Já este ano, no Verão, as jornalistas espanholas Gabriela Bustelo e Alejandra Ruiz-Hermosilla publicaram a primeira biografia da segunda figura do Governo espanhol e "mulher mais poderosa de Espanha", segundo a nota introdutória do livro – um livro a que chamaram, de forma tão previsível como acertada, La vicepresidenta.

Numa entrevista ao site conservador e liberal Actuall, as autoras disseram que ouviram muitos avisos quando andaram a recolher testemunhos: "No livro há declarações de deputados do PP que não querem revelar os seus nomes, com advertências do género 'não sabem o que estão a fazer', 'ela controla o CNI [serviços secretos de Espanha]', 'ninguém vai querer dar o nome neste livro' e 'ela é uma inimiga má'", disse Alejandra Ruiz-Hermosilla.

Um dos que deu a cara foi José Manuel García Margallo, ministro dos Negócios Estrangeiros de Mariano Rajoy entre 2011 e 2016, e um dos nomes do Partido Popular que não têm Santamaría em boa conta: "Quando Soraya chegou a Madrid em 2000, se tivesse sido o PSOE a querer contratar assessores jurídicos, Soraya teria aterrado no PSOE, onde se teria instalado com absoluta tranquilidade. Se lhe perguntares em que é que ela acredita politicamente, não vale a pena. Eu nunca cheguei a saber."

Ambição em risco

Apesar de tudo, naquele artigo do El Mundo, em 2009, Saénz de Santamaría disse que não tem ambição de poder: "Não quero ser presidente de nada, nem do meu condomínio. Mais do que o poder pelo poder, gosto de mudar as coisas, de melhorá-las." Muitos em Espanha terão levantado o dedo nesse momento, em jeito de objecção – é verdade que Saénz de Santamaría ainda não foi presidente de nada, nem do seu condomínio, mas poucos duvidam de que o seu percurso político cheira a passagem de testemunho por todos os lados: depois de Aznar, Rajoy; depois de Rajoy, Santamaría.

E assim seria, quase de certeza, se a Catalunha não se metesse entre ela e o condomínio do Partido Popular – e, quem sabe, o condomínio de toda a Espanha. À medida que o tempo foi passando, e o Governo espanhol foi esperando que o independentismo catalão definhasse pelo simples facto de não se falar nele, a vice-primeira-ministra foi-se preparando para o pior: a possibilidade de assumir a presidência da Catalunha, se Rajoy viesse a accionar o Artigo 155.

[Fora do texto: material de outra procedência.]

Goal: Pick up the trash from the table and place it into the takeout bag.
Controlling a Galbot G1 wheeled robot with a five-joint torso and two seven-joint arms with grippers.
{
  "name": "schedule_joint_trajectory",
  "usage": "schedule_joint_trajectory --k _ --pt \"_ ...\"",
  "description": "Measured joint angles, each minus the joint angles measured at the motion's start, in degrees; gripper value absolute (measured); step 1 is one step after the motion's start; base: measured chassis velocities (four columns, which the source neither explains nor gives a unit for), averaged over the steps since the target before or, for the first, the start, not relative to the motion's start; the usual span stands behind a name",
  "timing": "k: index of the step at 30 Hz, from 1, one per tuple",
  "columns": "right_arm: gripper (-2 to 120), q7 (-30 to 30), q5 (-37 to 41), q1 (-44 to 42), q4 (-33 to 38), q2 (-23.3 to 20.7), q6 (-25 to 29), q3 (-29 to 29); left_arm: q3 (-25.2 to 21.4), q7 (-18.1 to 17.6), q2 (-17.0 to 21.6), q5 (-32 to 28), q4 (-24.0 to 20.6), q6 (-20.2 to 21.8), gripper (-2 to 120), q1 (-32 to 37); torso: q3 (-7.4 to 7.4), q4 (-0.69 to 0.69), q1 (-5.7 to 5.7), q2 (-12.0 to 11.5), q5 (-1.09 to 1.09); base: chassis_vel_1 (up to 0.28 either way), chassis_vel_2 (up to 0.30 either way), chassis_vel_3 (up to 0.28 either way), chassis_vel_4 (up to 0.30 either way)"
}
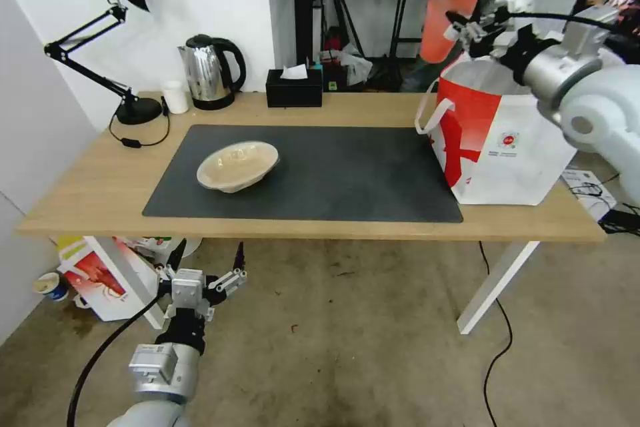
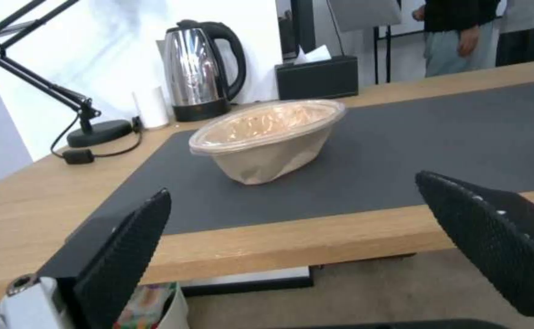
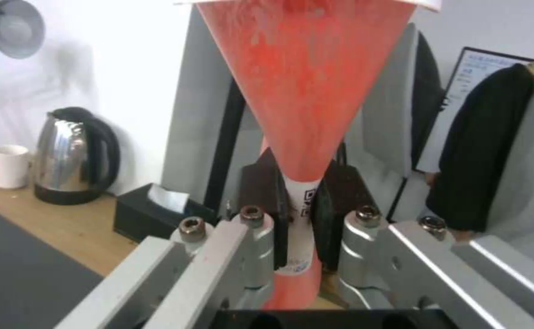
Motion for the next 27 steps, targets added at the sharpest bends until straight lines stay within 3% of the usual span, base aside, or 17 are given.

A contragosto, conta o jornal online El Confidencial, Saénz de Santamaría acabou por se render à vontade do seu mentor e da maioria dos ministros e assumiu a liderança do processo mais difícil das últimas décadas em Espanha – sabendo que "vai ter mais desgaste do que benefícios próprios" e que "pode ser determinante para o seu futuro político", diz o El Confidencial.